Poème sémiologique autant que document authentique, le film raconte l’histoire des hommes à travers la destinée d’une ville, ses murs, ses mots (maux !) et ses panneaux.
Saïd Bahij, qui habite la cité depuis son enfance, s’applique à décrypter la “forêt de symboles” du Val Fourré. “Sociologue de gouttière” comme il s’est lui-même défini lors d’une rencontre avec Pierre Bourdieu, le réalisateur pose son regard d’artiste multiformes sur l’une des plus vieilles cités de France transformée en “banlieue” par l’urbanisation des cinquante dernières années. Histoire de l’immigration teintée de colonisation, témoignages tendres ou abrupts, le film pulvérise les clichés sur ces “zones franches à hautes tensions” à travers un humour noir salvateur.
C’est le portrait d’un lieu de vie contemporain abandonné aux confins de la capitale, là où le silence bruisse de peine et d’espoir, un parcours fléché porté par la mélancolie, l’énergie créatrice d’un observateur poète.




Vesqui la récupération politique
Maire légitime de Mantes-la-Jolie, inventeur de l’Office du tourisme de Mantes, auteur de comédies, films de science-fiction et documentaires auto-produits toujours passionnants, Saïd Bahji est aussi le réalisateur des Héritiers du Silence.

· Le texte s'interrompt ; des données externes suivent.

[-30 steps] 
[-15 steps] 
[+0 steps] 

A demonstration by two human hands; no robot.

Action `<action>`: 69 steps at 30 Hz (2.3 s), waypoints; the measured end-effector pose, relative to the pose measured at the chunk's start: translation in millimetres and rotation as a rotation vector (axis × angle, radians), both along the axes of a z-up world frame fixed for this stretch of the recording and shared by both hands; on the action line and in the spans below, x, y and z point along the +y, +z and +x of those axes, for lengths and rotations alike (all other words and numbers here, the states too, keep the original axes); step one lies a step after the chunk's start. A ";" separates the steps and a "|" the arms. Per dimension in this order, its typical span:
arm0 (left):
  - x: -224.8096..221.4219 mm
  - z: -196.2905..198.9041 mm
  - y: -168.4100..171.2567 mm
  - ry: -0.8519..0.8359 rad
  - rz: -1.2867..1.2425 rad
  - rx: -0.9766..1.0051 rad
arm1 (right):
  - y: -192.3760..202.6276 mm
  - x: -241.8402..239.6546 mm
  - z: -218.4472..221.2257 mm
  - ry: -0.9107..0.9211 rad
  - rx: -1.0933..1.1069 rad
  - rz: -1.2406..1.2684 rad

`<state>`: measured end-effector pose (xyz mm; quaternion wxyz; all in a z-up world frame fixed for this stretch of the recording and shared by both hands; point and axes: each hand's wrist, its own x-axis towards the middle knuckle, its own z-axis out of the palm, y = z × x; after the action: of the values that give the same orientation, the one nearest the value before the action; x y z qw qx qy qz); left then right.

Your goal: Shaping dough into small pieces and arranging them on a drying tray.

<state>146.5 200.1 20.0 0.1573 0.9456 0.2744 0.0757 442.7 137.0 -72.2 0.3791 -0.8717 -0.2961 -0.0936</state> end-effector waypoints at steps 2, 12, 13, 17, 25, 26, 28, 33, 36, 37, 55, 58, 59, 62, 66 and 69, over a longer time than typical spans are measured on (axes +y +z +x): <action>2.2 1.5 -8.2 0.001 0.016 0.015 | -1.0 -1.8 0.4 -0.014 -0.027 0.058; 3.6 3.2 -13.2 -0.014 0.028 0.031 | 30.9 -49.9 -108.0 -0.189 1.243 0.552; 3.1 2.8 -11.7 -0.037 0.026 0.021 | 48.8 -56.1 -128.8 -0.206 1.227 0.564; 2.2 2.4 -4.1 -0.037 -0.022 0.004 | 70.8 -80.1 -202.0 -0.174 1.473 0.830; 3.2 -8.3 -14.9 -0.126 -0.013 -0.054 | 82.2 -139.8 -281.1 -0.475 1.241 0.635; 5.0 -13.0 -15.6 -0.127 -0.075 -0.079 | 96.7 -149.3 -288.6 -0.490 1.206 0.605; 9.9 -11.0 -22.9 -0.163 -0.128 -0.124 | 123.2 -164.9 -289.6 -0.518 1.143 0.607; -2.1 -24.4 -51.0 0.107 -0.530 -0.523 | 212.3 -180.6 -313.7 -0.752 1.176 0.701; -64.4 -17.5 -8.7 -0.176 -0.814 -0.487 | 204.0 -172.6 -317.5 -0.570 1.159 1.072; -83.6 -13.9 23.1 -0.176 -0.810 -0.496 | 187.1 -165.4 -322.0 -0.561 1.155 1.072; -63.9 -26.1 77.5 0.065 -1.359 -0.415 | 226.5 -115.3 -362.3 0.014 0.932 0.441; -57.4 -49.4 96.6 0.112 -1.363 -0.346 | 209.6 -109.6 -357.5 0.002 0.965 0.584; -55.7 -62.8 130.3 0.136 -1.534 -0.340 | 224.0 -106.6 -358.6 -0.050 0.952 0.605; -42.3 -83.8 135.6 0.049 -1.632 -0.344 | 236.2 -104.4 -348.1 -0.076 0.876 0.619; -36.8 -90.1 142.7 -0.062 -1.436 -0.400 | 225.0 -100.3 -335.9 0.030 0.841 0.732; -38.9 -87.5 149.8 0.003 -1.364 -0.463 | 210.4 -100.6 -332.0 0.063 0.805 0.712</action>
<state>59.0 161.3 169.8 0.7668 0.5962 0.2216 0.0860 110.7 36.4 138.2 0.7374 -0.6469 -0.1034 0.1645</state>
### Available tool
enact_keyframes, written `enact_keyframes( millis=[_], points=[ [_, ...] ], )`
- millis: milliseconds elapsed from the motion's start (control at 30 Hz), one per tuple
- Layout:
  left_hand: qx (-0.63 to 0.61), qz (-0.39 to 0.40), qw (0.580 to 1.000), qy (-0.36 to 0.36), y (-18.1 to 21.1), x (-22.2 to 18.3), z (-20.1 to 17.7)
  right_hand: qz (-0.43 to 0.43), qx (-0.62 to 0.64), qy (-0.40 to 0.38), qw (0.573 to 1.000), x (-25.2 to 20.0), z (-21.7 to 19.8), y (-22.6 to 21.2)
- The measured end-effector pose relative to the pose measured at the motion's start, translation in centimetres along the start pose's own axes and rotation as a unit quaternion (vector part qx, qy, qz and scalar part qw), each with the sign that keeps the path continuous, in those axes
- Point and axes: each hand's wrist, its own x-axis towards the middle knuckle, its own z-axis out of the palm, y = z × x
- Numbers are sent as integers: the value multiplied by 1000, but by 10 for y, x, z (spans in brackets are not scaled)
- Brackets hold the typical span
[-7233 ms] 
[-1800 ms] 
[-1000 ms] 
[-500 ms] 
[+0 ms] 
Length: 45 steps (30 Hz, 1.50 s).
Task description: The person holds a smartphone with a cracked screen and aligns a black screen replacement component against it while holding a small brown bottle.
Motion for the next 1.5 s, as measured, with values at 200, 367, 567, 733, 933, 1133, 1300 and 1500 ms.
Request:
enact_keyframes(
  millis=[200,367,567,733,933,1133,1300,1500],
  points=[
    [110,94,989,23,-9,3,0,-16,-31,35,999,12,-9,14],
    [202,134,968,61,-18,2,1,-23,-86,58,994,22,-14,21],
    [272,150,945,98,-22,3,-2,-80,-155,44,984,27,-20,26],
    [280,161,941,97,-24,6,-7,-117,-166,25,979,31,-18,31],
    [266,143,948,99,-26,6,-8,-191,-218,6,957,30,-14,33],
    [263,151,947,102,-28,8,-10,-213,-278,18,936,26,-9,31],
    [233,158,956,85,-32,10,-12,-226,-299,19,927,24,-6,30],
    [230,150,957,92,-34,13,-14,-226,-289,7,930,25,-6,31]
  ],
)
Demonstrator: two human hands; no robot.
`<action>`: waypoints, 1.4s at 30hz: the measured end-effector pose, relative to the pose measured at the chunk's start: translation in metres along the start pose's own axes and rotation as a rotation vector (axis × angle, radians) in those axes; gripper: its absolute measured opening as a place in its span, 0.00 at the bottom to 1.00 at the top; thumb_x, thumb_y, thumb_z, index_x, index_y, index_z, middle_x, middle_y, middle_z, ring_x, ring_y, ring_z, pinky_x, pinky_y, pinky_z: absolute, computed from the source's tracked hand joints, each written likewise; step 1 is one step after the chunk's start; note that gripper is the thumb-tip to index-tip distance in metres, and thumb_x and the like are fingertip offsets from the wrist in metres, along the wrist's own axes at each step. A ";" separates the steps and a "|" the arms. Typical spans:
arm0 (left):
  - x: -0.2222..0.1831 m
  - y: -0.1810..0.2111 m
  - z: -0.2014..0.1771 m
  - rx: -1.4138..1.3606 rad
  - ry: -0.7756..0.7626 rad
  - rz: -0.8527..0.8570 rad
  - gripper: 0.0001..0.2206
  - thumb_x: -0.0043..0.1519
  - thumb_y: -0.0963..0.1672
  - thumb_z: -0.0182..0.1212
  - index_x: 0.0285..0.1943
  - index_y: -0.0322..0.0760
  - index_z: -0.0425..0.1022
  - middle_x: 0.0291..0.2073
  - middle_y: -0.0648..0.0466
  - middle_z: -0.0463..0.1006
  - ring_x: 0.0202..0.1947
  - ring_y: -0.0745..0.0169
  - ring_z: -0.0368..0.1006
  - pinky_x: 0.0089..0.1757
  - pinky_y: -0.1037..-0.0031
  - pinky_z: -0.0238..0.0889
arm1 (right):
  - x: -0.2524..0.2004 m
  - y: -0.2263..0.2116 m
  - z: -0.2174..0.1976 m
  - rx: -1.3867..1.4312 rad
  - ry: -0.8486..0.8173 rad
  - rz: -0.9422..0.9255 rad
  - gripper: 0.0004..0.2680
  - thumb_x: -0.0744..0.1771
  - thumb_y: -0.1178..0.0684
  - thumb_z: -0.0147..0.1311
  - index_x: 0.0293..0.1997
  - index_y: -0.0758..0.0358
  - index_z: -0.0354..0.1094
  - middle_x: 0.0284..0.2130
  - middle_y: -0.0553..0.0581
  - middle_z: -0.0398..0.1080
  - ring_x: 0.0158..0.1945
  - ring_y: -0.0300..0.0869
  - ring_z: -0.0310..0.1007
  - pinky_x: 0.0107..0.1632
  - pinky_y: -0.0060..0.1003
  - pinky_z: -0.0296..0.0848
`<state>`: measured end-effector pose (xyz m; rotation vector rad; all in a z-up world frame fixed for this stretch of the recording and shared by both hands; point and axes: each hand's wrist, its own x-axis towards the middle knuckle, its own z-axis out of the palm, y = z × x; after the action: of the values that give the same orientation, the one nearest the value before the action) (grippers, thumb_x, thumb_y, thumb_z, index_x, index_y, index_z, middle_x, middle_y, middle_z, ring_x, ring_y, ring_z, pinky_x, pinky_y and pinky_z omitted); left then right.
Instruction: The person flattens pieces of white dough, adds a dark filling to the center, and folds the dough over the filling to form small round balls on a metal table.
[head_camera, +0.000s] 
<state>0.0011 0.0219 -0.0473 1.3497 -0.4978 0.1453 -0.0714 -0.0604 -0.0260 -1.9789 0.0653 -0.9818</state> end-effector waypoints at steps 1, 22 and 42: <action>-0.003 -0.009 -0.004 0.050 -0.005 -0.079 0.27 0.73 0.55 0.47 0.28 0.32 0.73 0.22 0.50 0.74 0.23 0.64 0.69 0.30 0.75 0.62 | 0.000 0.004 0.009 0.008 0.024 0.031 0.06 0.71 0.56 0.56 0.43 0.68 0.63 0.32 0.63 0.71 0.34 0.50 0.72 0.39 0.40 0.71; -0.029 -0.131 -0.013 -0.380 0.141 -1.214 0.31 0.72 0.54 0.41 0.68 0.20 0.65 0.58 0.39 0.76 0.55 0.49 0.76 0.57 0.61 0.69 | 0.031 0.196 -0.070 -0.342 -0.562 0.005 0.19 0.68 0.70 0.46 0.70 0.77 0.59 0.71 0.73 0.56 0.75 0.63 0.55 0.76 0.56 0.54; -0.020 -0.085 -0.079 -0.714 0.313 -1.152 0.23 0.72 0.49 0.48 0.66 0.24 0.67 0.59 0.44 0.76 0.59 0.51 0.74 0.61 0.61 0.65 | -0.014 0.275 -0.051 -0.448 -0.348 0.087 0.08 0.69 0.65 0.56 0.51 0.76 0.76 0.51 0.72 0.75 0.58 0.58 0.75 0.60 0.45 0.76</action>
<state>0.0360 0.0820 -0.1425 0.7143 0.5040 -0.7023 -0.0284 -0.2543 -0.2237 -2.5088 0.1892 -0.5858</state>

Ce film projeté à la Friche des Trois Communes de Noisy-le-Sec lors du DFF en éveil d’août 2025 retrace le fil de la colonisation et de l’immigration, jusqu’aux dynamiques qui modèlent les ghettos du présent, et dont Mantes-la-Jolie est une héritière emblématique. L’oeil du réalisateur est si aiguisé que son sujet est dans les moindres recoins de la ville, jusque dans les panneaux de signalétique ou de pub. Prenez la rue Edgar DÉGATS, continuez sur la pharmacie affichant « DONNEZ VOTRE SANG », juste à côté des usines Renault, et vous verrez un panneau « FIN DE PRIORITÉ » à côté de l’écriteau « Mantes-La Jolie », juste avant le message « soldes : on vide absolument TOUT ! », devant l’immeuble de 20 étages venant d’être rasé. Quand Saïd Bahij filme, écrit et monte, le cinéma est tellement partout que la notion de film de banlieue n’est plus un problème, une recherche universitaire ou une énigme, mais une évidence. Suffit de regarder à travers sa caméra.